:: GIVEN RECORDS

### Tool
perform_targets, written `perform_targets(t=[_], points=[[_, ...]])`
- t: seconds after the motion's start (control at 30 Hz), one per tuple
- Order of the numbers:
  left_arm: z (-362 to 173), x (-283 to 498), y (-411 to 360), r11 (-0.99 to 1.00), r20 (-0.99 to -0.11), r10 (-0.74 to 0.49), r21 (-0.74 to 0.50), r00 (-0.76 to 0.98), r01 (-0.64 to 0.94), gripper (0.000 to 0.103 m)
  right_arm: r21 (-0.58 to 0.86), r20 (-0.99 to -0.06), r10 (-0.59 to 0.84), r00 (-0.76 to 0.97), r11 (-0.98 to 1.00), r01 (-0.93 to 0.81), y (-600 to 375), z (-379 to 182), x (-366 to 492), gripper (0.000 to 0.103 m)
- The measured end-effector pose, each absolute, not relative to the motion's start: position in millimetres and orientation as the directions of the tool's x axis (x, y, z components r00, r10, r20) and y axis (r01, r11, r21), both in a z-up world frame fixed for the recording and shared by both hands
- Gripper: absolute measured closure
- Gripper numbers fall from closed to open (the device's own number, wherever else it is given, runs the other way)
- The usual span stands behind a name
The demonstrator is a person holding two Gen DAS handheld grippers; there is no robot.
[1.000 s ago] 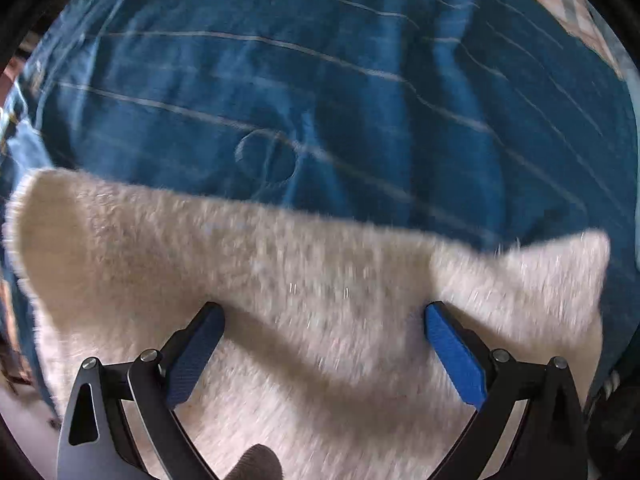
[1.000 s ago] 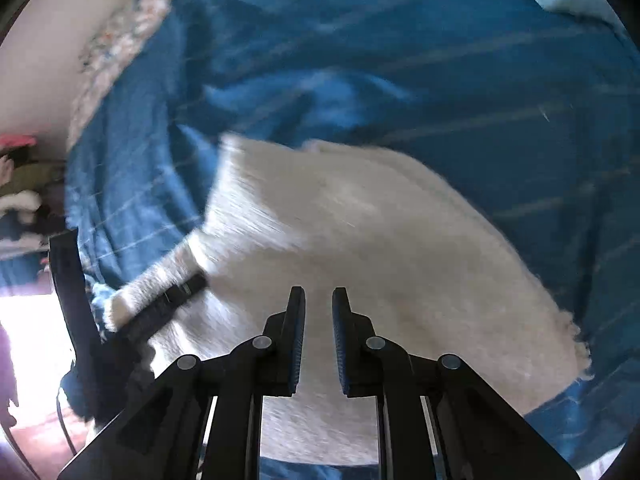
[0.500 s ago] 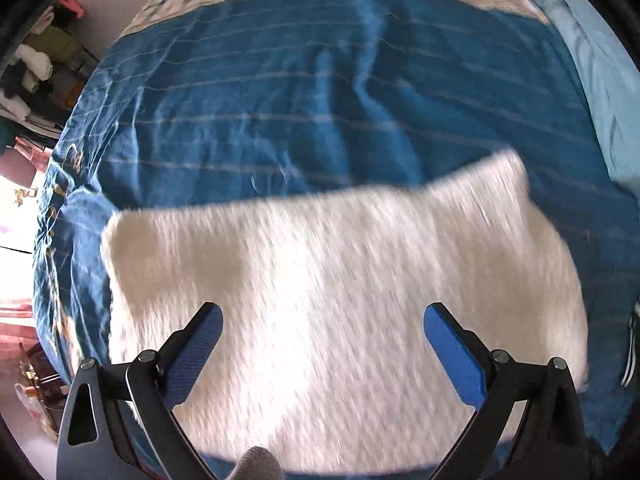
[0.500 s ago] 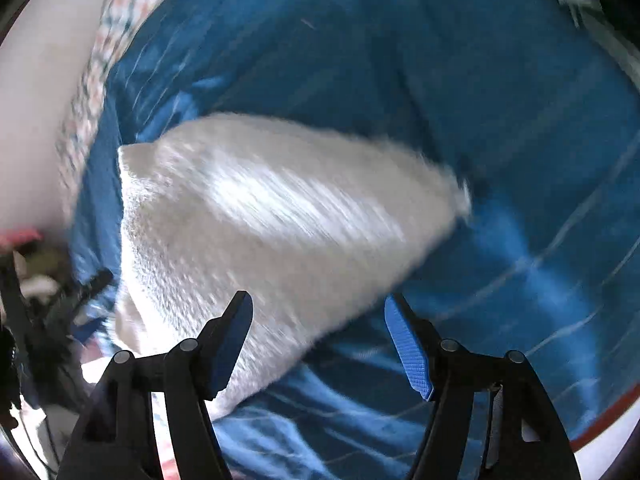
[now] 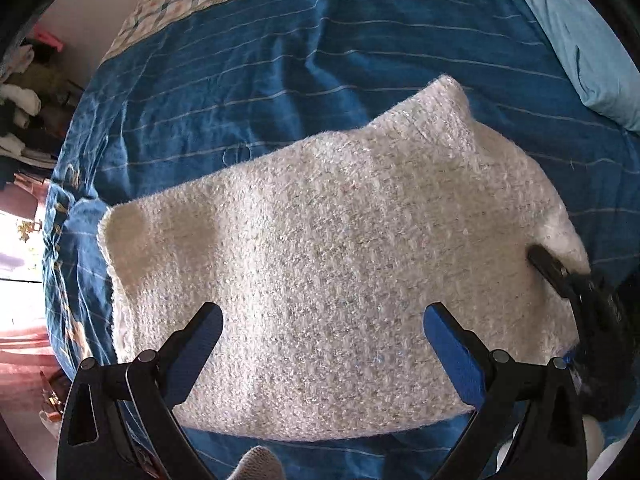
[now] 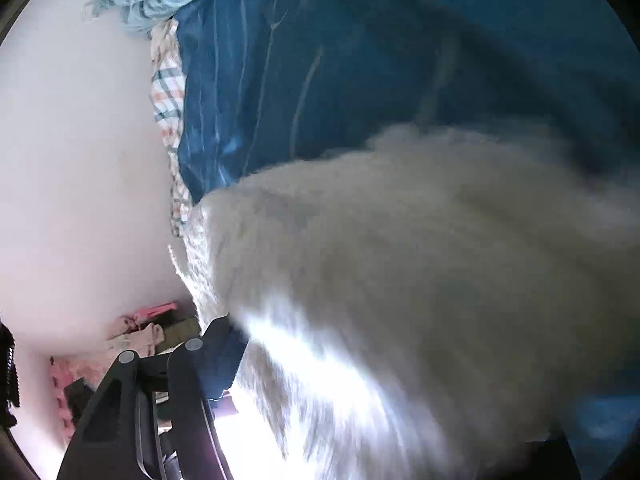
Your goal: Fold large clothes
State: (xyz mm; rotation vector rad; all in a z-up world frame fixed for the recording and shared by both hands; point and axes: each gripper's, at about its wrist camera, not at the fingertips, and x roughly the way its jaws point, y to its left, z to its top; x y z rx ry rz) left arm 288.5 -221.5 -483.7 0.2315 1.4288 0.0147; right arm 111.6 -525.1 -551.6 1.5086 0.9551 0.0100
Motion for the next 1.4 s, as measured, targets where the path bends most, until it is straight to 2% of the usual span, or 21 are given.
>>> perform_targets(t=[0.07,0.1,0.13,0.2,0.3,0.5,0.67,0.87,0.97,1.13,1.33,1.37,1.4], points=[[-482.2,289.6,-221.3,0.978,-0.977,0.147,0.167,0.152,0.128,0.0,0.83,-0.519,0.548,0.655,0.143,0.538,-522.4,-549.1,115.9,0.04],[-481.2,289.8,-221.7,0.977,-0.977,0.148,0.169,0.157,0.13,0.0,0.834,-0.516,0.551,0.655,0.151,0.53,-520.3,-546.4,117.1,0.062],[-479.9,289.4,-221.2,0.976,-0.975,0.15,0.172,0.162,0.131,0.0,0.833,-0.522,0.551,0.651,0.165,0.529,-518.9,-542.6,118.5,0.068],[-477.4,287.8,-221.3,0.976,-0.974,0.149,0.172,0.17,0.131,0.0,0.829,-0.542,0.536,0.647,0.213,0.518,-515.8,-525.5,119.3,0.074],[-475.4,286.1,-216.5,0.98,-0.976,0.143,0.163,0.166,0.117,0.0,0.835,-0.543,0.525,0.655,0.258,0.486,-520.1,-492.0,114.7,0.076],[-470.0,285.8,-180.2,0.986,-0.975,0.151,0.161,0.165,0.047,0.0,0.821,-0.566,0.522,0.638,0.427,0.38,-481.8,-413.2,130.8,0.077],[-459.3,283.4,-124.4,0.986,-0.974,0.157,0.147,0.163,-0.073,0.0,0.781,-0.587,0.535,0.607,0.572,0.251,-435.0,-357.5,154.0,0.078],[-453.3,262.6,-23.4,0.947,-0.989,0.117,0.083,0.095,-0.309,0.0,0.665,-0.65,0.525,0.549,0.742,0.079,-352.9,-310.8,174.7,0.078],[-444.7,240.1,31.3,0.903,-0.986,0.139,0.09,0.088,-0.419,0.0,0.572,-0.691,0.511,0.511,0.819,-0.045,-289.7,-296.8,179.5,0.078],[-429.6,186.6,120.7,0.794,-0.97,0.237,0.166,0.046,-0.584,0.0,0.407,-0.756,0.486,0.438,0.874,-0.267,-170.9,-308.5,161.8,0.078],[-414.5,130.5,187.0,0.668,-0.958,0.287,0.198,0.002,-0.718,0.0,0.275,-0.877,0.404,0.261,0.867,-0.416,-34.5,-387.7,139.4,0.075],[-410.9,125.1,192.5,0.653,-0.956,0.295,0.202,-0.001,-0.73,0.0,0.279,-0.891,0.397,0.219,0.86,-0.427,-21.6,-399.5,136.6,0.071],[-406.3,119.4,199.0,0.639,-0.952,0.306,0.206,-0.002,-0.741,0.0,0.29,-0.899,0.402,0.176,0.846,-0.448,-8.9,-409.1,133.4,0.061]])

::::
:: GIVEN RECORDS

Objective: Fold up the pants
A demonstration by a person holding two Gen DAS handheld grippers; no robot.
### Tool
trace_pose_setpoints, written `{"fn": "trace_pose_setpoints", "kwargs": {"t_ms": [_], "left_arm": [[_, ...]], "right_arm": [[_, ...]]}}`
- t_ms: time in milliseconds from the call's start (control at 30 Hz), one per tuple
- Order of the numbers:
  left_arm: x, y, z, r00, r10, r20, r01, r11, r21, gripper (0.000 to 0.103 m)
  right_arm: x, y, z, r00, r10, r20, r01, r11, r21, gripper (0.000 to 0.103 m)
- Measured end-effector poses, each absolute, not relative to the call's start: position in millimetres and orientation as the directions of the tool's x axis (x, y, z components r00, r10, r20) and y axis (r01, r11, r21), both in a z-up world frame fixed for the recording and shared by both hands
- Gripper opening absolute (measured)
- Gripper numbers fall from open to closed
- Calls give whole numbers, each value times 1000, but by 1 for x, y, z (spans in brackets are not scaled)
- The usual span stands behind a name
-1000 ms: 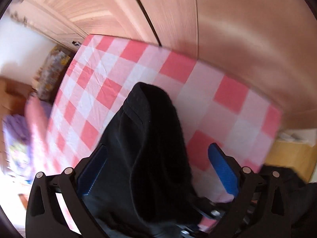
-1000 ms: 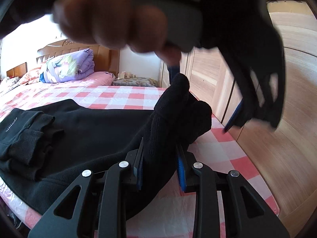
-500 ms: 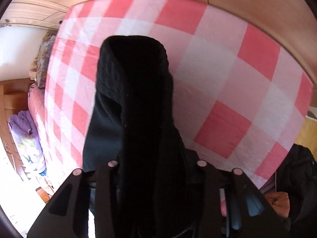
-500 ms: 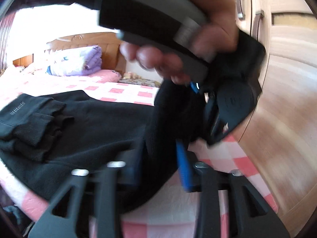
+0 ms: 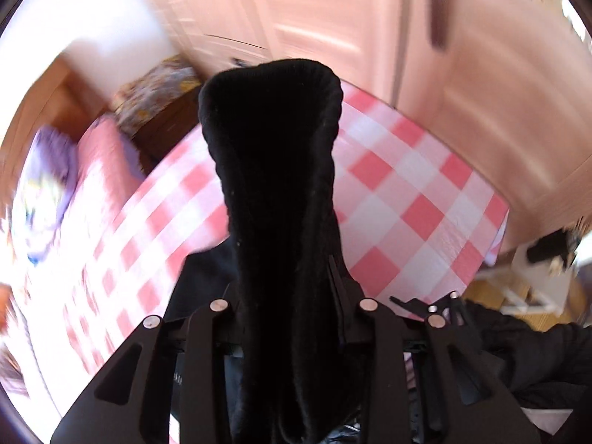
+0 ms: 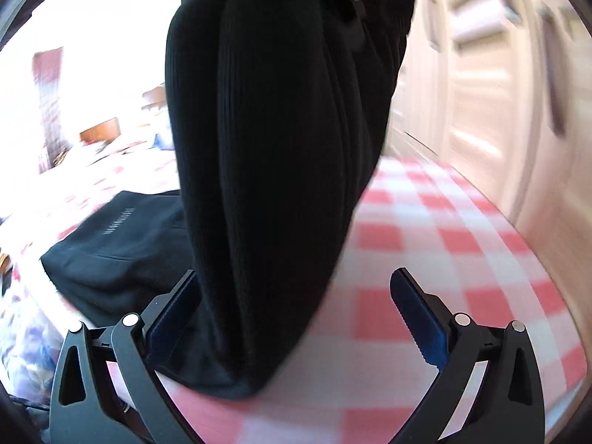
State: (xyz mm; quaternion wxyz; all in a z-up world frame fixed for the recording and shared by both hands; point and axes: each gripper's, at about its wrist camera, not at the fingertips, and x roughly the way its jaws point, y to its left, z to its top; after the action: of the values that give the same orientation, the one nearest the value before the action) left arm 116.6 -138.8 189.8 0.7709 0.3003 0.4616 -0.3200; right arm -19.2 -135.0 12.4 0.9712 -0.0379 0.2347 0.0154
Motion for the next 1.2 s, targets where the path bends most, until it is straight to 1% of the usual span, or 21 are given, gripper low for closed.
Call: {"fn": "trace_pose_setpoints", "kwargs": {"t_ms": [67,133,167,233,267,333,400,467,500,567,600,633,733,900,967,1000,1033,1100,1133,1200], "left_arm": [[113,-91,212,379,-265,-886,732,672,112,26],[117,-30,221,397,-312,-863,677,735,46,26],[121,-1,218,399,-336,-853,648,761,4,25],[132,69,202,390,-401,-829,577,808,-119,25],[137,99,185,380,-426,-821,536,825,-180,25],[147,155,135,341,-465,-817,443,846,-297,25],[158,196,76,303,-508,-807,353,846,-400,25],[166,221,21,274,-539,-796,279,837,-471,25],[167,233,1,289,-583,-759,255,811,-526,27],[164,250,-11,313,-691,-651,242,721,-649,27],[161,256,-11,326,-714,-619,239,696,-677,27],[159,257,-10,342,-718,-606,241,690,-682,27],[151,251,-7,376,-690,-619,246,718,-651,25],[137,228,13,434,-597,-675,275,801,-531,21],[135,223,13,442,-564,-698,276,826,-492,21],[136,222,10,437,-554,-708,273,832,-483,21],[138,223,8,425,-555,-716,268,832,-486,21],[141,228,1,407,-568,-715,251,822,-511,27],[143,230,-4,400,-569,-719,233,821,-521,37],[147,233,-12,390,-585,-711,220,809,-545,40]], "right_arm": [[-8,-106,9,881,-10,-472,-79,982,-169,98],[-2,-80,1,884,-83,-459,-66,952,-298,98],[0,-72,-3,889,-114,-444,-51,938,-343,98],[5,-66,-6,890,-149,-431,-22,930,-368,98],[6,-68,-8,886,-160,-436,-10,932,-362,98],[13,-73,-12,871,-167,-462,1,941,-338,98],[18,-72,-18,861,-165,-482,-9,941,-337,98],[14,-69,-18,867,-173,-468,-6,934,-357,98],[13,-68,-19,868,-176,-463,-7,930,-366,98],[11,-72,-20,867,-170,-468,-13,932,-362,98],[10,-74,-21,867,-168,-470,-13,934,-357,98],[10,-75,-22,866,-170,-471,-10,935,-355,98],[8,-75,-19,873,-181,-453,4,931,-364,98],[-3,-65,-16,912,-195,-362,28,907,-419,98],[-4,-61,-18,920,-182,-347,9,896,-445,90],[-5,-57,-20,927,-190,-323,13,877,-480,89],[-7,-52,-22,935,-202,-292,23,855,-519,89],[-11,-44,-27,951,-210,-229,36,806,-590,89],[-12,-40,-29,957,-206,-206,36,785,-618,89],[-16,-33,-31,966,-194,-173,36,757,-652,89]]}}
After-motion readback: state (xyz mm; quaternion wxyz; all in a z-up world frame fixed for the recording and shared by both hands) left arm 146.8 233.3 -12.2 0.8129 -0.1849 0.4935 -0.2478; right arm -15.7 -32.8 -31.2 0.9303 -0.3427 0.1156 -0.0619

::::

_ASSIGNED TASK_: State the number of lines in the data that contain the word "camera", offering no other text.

_ANSWER AREA_: 2